━━ MATERIAL PROVIDED ━━

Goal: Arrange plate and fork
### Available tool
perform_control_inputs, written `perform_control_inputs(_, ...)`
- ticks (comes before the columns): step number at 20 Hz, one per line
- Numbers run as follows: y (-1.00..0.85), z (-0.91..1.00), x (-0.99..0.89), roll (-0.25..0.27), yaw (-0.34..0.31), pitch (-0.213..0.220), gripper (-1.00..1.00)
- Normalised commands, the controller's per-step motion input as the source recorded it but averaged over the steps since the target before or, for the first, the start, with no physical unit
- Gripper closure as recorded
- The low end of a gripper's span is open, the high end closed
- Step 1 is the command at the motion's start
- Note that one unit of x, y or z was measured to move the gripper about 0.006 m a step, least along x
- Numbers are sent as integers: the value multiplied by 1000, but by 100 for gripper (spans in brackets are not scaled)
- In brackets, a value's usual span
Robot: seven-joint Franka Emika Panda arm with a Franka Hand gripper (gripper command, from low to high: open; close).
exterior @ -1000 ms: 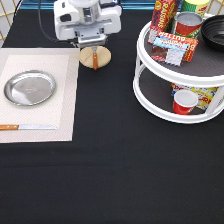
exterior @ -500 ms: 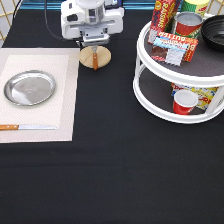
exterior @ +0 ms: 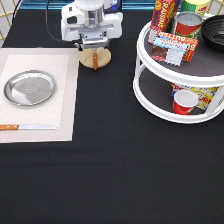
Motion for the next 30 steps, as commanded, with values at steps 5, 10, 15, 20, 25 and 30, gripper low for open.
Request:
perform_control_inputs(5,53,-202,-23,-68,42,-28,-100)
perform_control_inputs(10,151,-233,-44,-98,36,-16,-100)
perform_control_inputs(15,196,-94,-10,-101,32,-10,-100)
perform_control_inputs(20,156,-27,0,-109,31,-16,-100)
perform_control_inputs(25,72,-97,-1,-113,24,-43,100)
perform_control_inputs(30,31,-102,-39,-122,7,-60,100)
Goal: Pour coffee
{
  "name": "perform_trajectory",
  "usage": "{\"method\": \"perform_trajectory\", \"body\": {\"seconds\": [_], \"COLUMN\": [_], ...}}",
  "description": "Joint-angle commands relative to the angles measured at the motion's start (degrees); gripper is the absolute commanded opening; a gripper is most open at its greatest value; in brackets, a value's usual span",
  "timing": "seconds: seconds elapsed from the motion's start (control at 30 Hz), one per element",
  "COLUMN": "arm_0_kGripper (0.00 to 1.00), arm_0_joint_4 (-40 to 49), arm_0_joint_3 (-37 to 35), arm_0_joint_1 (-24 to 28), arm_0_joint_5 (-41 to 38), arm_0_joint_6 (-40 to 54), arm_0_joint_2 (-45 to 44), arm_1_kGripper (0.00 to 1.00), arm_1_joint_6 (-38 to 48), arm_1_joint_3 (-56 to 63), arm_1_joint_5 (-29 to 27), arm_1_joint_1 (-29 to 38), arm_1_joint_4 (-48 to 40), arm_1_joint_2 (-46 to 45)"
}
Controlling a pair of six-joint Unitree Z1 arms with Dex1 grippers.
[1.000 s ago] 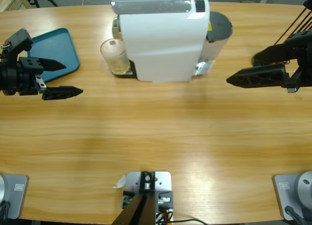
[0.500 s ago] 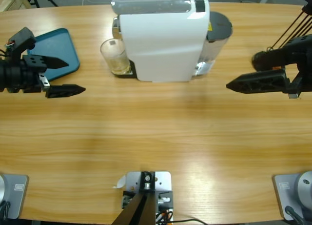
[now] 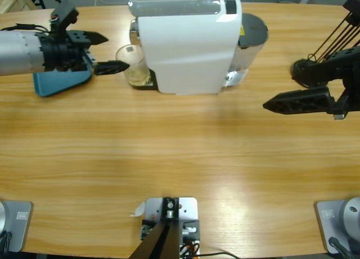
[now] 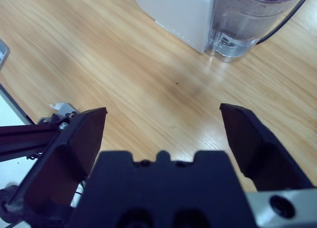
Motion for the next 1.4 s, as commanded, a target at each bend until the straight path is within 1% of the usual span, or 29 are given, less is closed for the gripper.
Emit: {"method": "perform_trajectory", "body": {"seconds": [0.03,0.33,0.53,0.57,0.6,0.63,0.73,0.77,0.8,0.83,0.87,0.9,1.07,1.23,1.33,1.4], "arm_0_kGripper": [1.000,1.000,1.000,0.984,0.944,0.856,0.531,0.479,0.472,0.355,0.110,0.002,0.000,0.000,0.000,0.000], "arm_0_joint_4": [-5.9,-11.2,-12.3,-12.5,-12.5,-12.5,-12.5,-12.5,-12.5,-12.5,-12.5,-12.5,-13.3,-15.0,-15.0,-14.2], "arm_0_joint_3": [1.5,1.0,1.4,1.3,1.3,1.4,1.6,1.7,1.9,2.1,2.5,2.7,4.9,6.6,6.9,7.3], "arm_0_joint_1": [0.0,0.5,0.5,0.5,0.5,0.5,0.5,0.5,0.5,0.5,0.6,0.8,1.7,5.7,7.3,7.4], "arm_0_joint_5": [-5.3,-5.3,-5.3,-5.6,-6.0,-6.2,-7.7,-7.7,-7.7,-7.7,-7.9,-8.2,-7.9,-6.5,-1.4,4.8], "arm_0_joint_6": [1.4,2.0,2.0,2.0,2.0,2.0,2.3,2.9,3.3,3.6,3.7,4.0,5.5,5.5,3.7,1.3], "arm_0_joint_2": [7.8,13.4,14.2,14.3,14.6,14.8,14.8,14.7,14.6,14.4,14.3,14.2,12.4,5.2,-1.4,-5.6], "arm_1_kGripper": [1.000,1.000,1.000,1.000,1.000,1.000,1.000,1.000,1.000,1.000,1.000,1.000,1.000,1.000,1.000,1.000], "arm_1_joint_6": [-1.0,-1.6,-1.7,-1.7,-1.7,-1.7,-1.7,-1.7,-1.7,-1.7,-1.7,-1.7,-1.7,-1.4,-1.2,-1.2], "arm_1_joint_3": [0.7,0.6,0.7,0.6,0.6,0.5,0.4,0.4,0.4,0.4,0.3,0.3,0.2,-0.1,-0.8,-1.5], "arm_1_joint_5": [1.3,2.0,2.1,2.1,2.1,2.1,2.1,2.1,2.1,2.1,2.1,2.1,2.0,2.0,1.9,1.8], "arm_1_joint_1": [-2.0,-3.2,-3.5,-3.5,-3.5,-3.5,-3.5,-3.5,-3.5,-3.5,-3.5,-3.5,-3.5,-3.5,-3.5,-3.5], "arm_1_joint_4": [-1.7,-2.2,-2.2,-2.2,-2.3,-2.3,-2.3,-2.3,-2.3,-2.3,-2.3,-2.3,-2.3,-2.2,-1.6,-0.7], "arm_1_joint_2": [5.1,7.0,7.3,7.4,7.5,7.6,7.5,7.5,7.5,7.4,7.3,7.2,7.0,6.0,4.9,4.2]}}
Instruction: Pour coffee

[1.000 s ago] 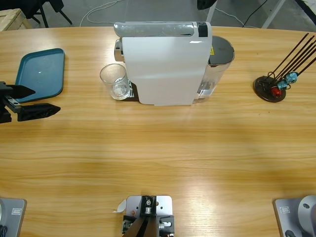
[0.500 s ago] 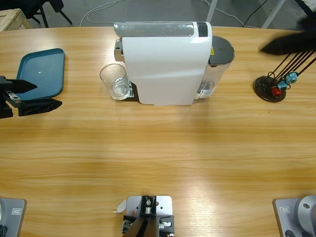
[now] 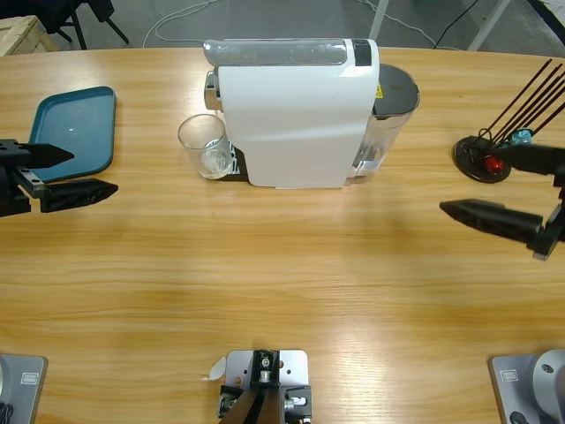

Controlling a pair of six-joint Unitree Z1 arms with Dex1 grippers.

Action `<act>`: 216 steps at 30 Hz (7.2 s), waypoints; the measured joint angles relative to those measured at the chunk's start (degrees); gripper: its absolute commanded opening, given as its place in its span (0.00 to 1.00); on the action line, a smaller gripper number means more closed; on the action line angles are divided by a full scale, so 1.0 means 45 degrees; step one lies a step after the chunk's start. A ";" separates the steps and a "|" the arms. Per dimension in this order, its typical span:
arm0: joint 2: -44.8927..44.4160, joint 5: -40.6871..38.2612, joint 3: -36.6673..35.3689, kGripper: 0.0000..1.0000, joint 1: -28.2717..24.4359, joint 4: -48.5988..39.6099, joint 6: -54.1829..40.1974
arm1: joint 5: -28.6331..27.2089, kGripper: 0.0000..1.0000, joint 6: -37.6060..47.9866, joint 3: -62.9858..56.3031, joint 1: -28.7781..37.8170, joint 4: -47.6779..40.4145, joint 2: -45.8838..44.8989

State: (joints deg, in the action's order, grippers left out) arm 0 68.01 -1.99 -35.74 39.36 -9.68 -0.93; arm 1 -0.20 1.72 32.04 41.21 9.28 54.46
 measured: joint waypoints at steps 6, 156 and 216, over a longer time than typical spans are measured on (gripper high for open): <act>0.0143 0.0054 0.0001 0.96 0.0002 0.0162 -0.0043 | 0.0001 1.00 0.0000 -0.0645 0.0000 -0.0516 -0.0013; 0.8087 -0.2827 -0.1787 0.51 -0.0200 0.6588 -0.0833 | 0.0013 1.00 0.0027 -0.0965 0.0001 -0.1151 0.0432; 0.9064 -0.0886 0.2879 0.97 -0.7926 1.3932 0.1027 | 0.0013 1.00 0.0158 -0.1182 0.0001 -0.1389 0.0430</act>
State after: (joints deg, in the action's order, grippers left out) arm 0 108.80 -5.98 -22.79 3.69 53.01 3.69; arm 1 -0.14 2.44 26.73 41.21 3.03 56.40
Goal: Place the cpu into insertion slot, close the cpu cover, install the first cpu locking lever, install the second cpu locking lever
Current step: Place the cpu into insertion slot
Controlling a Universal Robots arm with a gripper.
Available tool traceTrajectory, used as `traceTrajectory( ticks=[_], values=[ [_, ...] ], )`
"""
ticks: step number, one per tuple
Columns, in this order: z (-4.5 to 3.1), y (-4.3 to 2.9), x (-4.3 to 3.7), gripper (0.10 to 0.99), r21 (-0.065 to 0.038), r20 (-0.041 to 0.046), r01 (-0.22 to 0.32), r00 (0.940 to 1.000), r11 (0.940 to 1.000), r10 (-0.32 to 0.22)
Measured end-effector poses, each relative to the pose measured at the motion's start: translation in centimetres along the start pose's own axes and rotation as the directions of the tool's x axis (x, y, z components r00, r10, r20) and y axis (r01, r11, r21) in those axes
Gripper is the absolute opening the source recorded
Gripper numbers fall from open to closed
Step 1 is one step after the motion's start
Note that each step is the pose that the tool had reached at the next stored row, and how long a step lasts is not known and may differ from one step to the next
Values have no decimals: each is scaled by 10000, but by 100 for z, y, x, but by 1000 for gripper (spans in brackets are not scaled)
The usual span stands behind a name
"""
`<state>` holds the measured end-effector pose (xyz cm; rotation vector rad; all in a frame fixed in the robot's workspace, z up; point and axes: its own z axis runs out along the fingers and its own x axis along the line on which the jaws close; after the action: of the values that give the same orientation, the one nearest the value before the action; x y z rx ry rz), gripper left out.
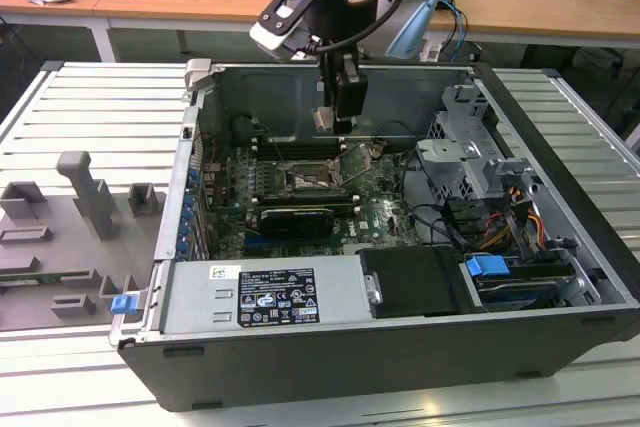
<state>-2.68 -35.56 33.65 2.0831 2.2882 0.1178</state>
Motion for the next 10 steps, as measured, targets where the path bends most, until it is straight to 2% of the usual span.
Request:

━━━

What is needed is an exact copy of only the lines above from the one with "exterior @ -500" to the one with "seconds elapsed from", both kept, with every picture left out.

ANSWER TO THIS TASK.
exterior @ -500 ms: 
exterior @ +0 ms: 
Motion for the next 30 steps, as commanded, with values at steps 5, 10, 15, 20, 25 and 30, gripper low for open.
Request:
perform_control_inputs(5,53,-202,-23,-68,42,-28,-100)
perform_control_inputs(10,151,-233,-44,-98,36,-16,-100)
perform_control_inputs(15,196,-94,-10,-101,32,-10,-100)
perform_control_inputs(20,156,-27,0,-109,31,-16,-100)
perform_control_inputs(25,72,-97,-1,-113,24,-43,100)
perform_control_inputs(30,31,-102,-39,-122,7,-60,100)
Goal: Pour coffee
{
  "name": "perform_trajectory",
  "usage": "{\"method\": \"perform_trajectory\", \"body\": {\"seconds\": [_], \"COLUMN\": [_], ...}}",
  "description": "Joint-angle commands relative to the angles measured at the motion's start (degrees); gripper is the absolute commanded opening; a gripper is most open at its greatest value; in brackets, a value's usual span",
  "timing": "seconds: seconds elapsed from the motion's start (control at 30 Hz), one per element",

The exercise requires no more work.